[Stored data entries]
== Segment start ==

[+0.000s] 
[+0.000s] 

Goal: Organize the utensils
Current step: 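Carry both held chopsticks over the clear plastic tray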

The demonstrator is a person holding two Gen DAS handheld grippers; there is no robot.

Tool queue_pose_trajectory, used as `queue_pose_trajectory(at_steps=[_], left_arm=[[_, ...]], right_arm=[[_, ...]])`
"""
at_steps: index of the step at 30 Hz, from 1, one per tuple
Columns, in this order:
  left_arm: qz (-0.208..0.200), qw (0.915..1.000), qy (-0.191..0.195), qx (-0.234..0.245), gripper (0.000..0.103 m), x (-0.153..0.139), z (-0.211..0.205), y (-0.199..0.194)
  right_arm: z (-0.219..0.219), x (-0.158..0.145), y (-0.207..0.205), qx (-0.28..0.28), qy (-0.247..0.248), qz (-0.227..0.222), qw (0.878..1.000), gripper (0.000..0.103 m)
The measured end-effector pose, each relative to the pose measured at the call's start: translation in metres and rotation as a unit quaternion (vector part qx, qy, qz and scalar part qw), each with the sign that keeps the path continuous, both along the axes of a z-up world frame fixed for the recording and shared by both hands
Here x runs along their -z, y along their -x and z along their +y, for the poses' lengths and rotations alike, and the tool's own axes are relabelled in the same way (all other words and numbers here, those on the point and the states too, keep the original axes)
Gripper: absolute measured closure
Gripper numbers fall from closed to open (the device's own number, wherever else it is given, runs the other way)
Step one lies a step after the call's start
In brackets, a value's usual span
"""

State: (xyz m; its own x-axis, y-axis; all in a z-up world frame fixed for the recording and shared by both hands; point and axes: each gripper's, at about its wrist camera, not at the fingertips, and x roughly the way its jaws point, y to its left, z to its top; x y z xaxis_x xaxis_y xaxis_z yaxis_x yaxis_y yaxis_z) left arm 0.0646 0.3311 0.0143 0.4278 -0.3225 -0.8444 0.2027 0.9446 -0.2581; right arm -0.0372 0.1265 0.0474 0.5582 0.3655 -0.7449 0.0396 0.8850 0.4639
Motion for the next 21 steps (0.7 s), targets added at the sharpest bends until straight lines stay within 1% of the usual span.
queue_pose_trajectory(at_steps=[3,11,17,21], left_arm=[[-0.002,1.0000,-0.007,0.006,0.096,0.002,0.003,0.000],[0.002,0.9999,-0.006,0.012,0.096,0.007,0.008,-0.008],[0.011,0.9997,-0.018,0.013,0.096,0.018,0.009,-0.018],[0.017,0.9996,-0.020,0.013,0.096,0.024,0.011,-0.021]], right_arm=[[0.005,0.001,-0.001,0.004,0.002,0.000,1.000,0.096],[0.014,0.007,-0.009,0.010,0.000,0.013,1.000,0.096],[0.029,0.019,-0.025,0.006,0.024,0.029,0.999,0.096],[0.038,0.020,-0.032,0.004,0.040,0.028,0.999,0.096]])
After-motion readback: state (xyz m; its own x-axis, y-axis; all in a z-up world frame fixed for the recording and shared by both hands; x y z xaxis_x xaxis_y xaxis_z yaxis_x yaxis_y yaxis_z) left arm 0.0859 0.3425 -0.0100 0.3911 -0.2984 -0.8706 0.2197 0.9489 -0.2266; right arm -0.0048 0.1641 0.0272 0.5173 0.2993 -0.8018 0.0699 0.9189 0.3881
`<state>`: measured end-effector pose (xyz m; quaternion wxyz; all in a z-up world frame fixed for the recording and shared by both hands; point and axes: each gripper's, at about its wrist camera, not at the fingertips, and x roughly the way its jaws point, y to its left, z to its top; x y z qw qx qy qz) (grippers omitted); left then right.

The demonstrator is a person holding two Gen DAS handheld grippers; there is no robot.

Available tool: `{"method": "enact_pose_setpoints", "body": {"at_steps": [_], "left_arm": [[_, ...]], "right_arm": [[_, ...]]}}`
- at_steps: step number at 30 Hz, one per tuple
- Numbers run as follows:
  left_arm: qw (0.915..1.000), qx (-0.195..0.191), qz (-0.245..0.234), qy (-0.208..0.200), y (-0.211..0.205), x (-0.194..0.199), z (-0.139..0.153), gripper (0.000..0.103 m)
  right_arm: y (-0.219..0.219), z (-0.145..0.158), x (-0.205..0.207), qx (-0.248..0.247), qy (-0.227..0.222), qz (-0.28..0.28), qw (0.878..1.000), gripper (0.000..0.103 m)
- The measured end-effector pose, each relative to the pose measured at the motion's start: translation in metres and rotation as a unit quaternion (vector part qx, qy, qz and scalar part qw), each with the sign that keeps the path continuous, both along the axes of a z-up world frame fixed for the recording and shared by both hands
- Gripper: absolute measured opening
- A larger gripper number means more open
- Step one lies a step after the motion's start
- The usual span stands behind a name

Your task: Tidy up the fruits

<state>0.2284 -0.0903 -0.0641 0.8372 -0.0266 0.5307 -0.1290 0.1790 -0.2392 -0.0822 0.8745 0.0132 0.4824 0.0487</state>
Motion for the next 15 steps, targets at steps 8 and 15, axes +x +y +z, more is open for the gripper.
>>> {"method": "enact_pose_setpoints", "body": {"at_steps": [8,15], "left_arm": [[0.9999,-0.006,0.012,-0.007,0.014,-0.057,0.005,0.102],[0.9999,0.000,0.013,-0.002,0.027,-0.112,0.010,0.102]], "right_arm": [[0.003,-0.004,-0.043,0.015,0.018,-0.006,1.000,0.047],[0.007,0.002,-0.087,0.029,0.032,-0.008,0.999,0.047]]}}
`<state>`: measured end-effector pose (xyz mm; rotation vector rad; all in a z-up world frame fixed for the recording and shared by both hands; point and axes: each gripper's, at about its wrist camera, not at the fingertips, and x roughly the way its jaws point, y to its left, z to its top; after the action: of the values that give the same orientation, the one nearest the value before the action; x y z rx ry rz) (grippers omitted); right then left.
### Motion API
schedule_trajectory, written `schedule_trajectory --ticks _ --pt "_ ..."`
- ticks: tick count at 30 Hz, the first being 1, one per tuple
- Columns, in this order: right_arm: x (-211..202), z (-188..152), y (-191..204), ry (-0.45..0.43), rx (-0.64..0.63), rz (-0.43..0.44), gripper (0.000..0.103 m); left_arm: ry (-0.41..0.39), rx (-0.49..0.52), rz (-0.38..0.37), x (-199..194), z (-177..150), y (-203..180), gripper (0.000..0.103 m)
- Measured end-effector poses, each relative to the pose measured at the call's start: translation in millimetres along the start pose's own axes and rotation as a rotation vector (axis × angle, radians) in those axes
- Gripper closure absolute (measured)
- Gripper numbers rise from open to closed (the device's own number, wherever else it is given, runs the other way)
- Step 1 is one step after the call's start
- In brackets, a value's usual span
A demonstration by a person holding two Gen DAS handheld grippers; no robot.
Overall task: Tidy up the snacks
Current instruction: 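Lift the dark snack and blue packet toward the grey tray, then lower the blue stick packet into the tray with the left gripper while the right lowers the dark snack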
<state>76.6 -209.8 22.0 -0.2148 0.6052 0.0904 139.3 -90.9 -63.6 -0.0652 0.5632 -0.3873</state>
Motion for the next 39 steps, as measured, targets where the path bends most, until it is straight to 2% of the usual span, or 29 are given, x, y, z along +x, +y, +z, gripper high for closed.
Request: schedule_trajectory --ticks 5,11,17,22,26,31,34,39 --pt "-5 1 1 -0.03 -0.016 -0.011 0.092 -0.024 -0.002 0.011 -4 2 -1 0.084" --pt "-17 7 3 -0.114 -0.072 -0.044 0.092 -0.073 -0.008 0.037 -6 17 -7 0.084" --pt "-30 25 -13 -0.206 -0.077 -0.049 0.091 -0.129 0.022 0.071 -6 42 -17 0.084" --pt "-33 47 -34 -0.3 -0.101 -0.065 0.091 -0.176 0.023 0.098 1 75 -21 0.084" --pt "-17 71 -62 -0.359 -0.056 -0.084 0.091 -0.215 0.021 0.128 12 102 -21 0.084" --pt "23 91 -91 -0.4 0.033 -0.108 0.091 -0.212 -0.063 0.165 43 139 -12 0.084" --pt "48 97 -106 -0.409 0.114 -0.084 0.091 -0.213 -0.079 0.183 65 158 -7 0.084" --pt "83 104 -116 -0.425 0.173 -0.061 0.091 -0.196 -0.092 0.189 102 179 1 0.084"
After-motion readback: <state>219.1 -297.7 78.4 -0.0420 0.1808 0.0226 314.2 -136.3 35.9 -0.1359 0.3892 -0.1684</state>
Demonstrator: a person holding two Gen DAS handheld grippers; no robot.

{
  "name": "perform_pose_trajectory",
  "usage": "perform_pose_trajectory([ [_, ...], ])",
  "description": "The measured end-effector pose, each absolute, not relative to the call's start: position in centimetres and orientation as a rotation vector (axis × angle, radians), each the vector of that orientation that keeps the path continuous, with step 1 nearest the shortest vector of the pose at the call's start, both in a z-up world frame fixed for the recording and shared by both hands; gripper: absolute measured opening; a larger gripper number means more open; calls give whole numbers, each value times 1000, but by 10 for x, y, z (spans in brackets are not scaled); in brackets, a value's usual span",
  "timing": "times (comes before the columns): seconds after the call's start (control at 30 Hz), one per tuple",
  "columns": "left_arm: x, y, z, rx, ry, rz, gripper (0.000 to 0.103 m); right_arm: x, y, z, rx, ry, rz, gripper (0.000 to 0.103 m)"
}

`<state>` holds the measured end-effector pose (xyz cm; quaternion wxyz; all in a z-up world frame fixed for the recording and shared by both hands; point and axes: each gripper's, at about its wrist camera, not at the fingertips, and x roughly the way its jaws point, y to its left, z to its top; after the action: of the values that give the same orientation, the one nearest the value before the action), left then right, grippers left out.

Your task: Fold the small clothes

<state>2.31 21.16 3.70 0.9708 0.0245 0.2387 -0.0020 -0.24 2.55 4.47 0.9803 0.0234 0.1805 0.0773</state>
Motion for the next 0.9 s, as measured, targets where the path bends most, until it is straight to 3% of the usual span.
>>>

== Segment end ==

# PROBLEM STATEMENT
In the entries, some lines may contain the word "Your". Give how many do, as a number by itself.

# RESULT FOR THIS EXERCISE
2